In a recently published science advisory, the
American Heart Association (AHA) and the
American College of Cardiology (ACC) concluded that there is insufficient evidence to determine whether the use of thiazolidinediones (TZDs) in general and rosiglitazone maleate in particular increases the risk of ischemic heart disease (IHD) events.
The advisory was issued to summarize the research to date evaluating cardiovascular risk with TZDs (rosiglitazone and pioglitazone hydrochloride) and to offer recommendations for patient management.
The AHA and the ACC noted that in May 2007, the
Food and Drug Administration issued a safety alert describing a possible increase in the risk of cardiovascular (CV) events with rosiglitazone after a meta-analysis of 42 trials revealed a 43% increase in the risk of myocardial infarction (MI) and a nonsignificant increase in the risk of CV death associated with the drug.
However, the groups explained, subsequent analyses of data have yielded variable results, with some research showing an increased risk of certain CV outcomes and other research showing no such associations or yielding uncertain conclusions. In addition, most of these analyses consisted of observational studies or secondary analyses/meta-analyses of trials that were originally designed to evaluate the effect of the drug on glycemic control.
In the only randomized controlled trial designed to evaluate the risk of CV outcomes with rosiglitazone (the RECORD trial, n=4,447), they noted, add-on therapy with the drug was noninferior to add-on therapy with metformin or a sulfonylurea for the composite outcome of hospitalization or CV death, but this trial was limited by a lower-than-anticipated event rate, poor adherence and/or a high crossover rate, and greater use of disease-modifying drugs (eg, statins and thiazides) in the rosiglitazone arm.
Regarding the use of pioglitazone, the AHA and the ACC noted that most of the published analyses do not suggest an increased risk of IHD events with the drug. Some data, including secondary endpoint data from the PROactive trial (n=5,238), suggest a reduced risk of death, MI, and stroke with pioglitazone, but the groups cautioned that these findings require additional confirmation.
Overall, the AHA and the ACC said that more data are needed to better evaluate the effect of TZDs and other diabetes drugs on the risk of IHD events. To date, there is evidence suggesting a macrovascular benefit with metformin, particularly in obese patients, and there is inconclusive evidence indicating potential harm with rosiglitazone. However, there are insufficient data to support the use of pioglitazone over rosiglitazone, and there is little or no research evaluating other diabetes drugs.

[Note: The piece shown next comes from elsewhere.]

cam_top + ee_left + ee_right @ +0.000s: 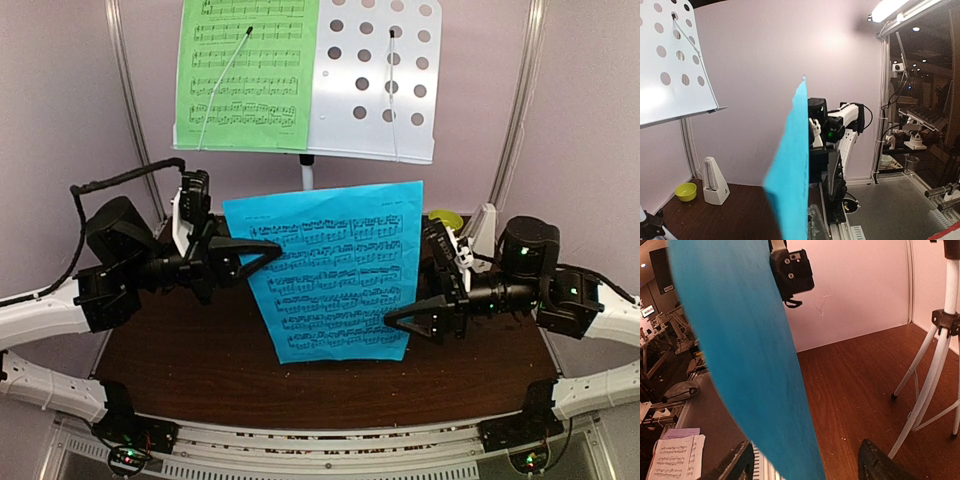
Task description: Set up the instrument practice props
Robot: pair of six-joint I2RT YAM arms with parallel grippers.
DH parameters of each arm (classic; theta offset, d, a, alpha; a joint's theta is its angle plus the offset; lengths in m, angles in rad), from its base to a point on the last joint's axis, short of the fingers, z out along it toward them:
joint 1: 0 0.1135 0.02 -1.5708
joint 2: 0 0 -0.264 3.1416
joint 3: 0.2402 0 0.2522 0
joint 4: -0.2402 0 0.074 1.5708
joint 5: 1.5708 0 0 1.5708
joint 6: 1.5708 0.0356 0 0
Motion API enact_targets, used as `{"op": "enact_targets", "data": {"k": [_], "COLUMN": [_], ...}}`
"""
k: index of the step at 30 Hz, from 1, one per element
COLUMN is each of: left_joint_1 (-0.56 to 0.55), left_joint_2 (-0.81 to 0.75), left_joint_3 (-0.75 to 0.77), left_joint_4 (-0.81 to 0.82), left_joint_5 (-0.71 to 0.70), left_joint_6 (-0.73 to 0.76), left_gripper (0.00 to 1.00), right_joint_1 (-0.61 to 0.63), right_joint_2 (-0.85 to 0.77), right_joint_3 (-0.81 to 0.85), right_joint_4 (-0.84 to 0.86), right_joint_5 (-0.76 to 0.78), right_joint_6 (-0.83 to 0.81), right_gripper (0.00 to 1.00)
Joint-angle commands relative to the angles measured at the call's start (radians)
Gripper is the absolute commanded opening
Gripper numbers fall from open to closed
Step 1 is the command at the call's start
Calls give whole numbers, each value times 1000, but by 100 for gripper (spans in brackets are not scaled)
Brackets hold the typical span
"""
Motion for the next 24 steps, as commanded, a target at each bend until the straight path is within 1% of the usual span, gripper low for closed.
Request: {"op": "enact_targets", "data": {"k": [1,6,7,11,15,18,22,23,24], "left_joint_1": [12,28,34,66,107,118,118,119,118], "left_joint_2": [-21,-41,-44,-51,-57,-65,-69,-70,-70], "left_joint_3": [48,52,51,56,68,97,169,186,205], "left_joint_4": [83,66,58,17,-51,-119,-217,-232,-248], "left_joint_5": [36,8,1,-13,-32,-56,-64,-59,-53], "left_joint_6": [-79,-95,-95,-99,-106,-89,-27,-13,1], "left_gripper": [0,0,0,0,0,0,0,0,0], "right_joint_1": [-4,-4,-5,-13,-41,-71,-94,-97,-99], "right_joint_2": [24,5,0,-23,-58,-92,-133,-137,-138], "right_joint_3": [-44,-106,-113,-134,-164,-178,-172,-165,-151], "right_joint_4": [96,104,94,40,6,-21,-41,-46,-54], "right_joint_5": [-37,-30,-29,-30,-36,-40,-33,-25,-16], "right_joint_6": [12,21,19,8,14,18,16,11,5], "right_gripper": [61,36,33,22,13,11,9,10,17]}}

Until sufficient data for TZDs are available, the groups said that these drugs "should not be used with an expectation of benefit with respect to IHD events." In addition, they noted that both rosiglitazone and pioglitazone are associated with an increased risk of heart failure and should not be used in patients with class III/IV congestive heart failure, as specified in the drugs' prescribing information.

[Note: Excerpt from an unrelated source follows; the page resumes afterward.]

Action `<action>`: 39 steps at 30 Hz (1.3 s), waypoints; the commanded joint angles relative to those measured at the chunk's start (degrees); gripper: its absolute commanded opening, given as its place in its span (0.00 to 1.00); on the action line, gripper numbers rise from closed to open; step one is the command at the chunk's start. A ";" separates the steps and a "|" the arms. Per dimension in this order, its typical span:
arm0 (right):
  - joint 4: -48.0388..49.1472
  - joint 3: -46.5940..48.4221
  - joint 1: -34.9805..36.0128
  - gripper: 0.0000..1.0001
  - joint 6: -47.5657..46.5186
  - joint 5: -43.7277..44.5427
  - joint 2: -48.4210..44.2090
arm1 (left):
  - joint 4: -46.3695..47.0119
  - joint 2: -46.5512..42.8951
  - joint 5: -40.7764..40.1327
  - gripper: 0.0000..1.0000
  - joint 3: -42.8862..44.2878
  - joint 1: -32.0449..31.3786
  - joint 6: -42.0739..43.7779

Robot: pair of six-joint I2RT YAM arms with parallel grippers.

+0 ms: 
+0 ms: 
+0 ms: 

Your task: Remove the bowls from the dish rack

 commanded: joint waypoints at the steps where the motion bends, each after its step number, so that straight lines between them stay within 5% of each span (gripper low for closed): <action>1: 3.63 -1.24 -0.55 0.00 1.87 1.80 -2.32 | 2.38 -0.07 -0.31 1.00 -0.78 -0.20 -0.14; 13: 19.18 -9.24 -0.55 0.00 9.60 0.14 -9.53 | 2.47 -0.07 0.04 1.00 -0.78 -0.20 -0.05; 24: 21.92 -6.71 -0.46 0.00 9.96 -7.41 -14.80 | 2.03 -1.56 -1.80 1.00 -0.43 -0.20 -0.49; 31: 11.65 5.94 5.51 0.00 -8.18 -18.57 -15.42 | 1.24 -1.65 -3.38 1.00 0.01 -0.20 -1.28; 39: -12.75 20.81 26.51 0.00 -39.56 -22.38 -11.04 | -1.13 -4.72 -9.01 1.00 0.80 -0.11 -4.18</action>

They added, "[P]atients who have successfully achieved recommended glycemic control with a TZD might consider remaining on their medication; however, if either the treating physician or the patient is uncomfortable continuing with a TZD, another medication could be substituted, with the recognition that the fund of knowledge about the effect of other glucose-lowering agents on IHD risk is similarly sparse."
This advisory, by Kaul S, et al., was published online ahead of print Feb. 23 by the journal
Circulation.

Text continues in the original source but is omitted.